Les activités à caractère culturel dans les établissements pénitentiaires français (De la Libération aux années 1980)
Auteur(s) : DELALANDE Flora
Édition : École nationale des chartes
Année : 2015
Nb de pages : 513

Compte rendu

La thèse de Flora Delalande à l’Ecole nationale des Chartes, à partir d’un travail d’archives, retrace l’évolution des activités culturelles depuis la Libération, en passant par la crise des années 1970, jusqu’aux années 1980.

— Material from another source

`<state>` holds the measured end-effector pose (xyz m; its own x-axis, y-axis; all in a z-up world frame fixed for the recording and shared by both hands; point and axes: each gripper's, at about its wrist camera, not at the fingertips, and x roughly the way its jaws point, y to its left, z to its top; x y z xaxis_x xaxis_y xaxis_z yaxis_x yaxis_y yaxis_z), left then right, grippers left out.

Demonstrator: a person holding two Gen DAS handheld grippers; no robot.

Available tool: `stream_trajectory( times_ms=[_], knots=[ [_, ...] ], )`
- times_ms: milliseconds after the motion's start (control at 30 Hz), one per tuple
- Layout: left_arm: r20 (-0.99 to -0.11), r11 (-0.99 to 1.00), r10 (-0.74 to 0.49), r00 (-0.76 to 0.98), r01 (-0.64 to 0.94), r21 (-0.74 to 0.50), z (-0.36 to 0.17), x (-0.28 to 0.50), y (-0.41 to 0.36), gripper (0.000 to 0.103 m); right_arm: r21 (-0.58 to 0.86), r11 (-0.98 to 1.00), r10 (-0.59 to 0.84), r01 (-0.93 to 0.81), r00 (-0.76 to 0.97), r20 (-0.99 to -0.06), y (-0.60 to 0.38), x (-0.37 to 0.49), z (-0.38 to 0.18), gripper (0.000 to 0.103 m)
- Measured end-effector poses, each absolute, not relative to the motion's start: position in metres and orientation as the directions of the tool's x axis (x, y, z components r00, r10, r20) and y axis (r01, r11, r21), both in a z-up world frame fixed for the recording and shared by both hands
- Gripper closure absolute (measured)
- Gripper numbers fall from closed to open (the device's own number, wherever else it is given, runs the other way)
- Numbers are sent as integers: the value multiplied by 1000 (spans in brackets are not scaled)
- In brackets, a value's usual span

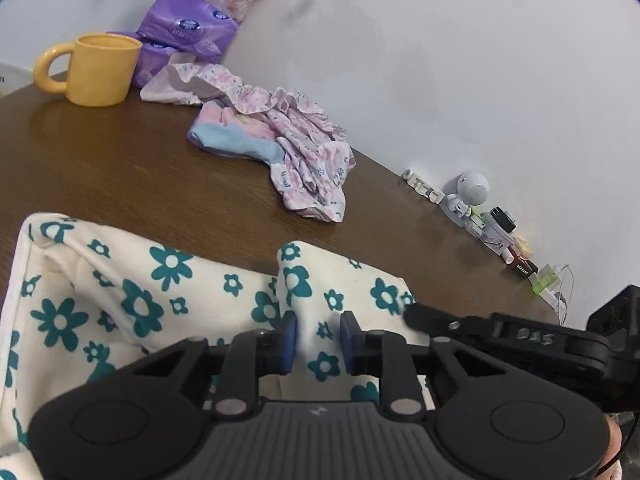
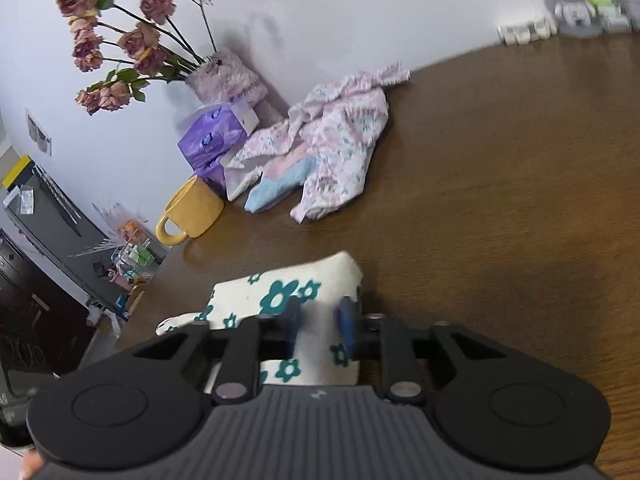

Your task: Fold clothes

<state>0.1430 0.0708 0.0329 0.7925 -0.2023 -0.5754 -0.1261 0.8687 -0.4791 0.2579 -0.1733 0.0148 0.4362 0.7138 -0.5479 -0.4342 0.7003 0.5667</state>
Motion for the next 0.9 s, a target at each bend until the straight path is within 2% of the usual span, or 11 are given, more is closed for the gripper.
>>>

Les activités culturelles dans les établissements pénitentiaires français à la Libération sont tantôt qualifiées d’éducatives, de socio-culturelles, de récréatives ou de culturelles. Elles sont menées par les assistantes sociales, puis par les éducateurs, nouveau corps de personnel pénitentiaire créé par la réforme Amor en 1946. Les activités concernent essentiellement les établissements réformés (Exemple de la prison de Loos). L’auteur étudie l’évolution du statut et de la formation de ces corps de métiers

Dans les années 1970, suite à la crise pénitentiaire, les activités culturelles deviennent des outils de réinsertion et de décloisonnement. L’officialisation en 1972 des associations sportives et culturelles au sein des établissements par le personnel pénitentiaire à destination des détenus (l’association à Fresnes depuis 1964 par Jacques Verin ou celle à Ensisheim)  engage les décisions au niveau des établissements eux-mêmes.Toutefois certaines activités culturelles menées par des personnes extérieures restent interdites (risque de prise d’otage, révolte, mutinerie). L’auteur étudie notamment les dynamiques de décloisonnement à partir de l’exemple de l’association GENEPI. Des étudiants de grandes écoles donnent des cours aux détenu(e)s et développent quelques activités socio-culturelles. Toutefois, l’auteur relève que si la philosophie du développement culturel des années 1970 ouvre des possibilités d’actions envers de nouveaux publics, notamment à travers la création des DRAC, le Ministère de la Culture reste en dehors des prisons.

 

La question de la libéralisation de l’information par la réforme de 1975 est intéressante. La disparition des listes limitatives permet aux détenus de se procurer tous les périodiques et les livres de leur choix, n’ayant pas fait l’objet d’interdiction. Parallèlement la parole des détenus s’exprime non seulement avec les questionnaires du GIP mais aussi par les journaux publiés en détention.

C’est dans les années 1980, avec le ministère Lang que se développent réellement les activités culturelles en prison. Le budget alloué à la culture ainsi que la volonté d’élargissement du public augmentent. Ainsi l’auteur retrace la genèse des différentes activités culturelles, les dispositifs favorisant leur développement (DDC et Fic) et les contraintes qui leurs sont inhérentes. Le premier protocole d’accord entre le ministère de la Justice et le ministère de la culture est signé en 1986, un an après le colloque de Reims (que l’auteur étudie en détail). Les activités sont menées par des associations, des artistes, des institutions culturelles en partenariat avec les éducateurs. L’auteur développe plusieurs exemples et notamment celui de la représentation théâtrale franco-américaine The Family, avant de s’intéresser aux implications de l’arrivée d’intervenants extérieurs sur le rôle de l’éducateur et à la réorganisation des services socio-éducatifs et l’architecture carcérale.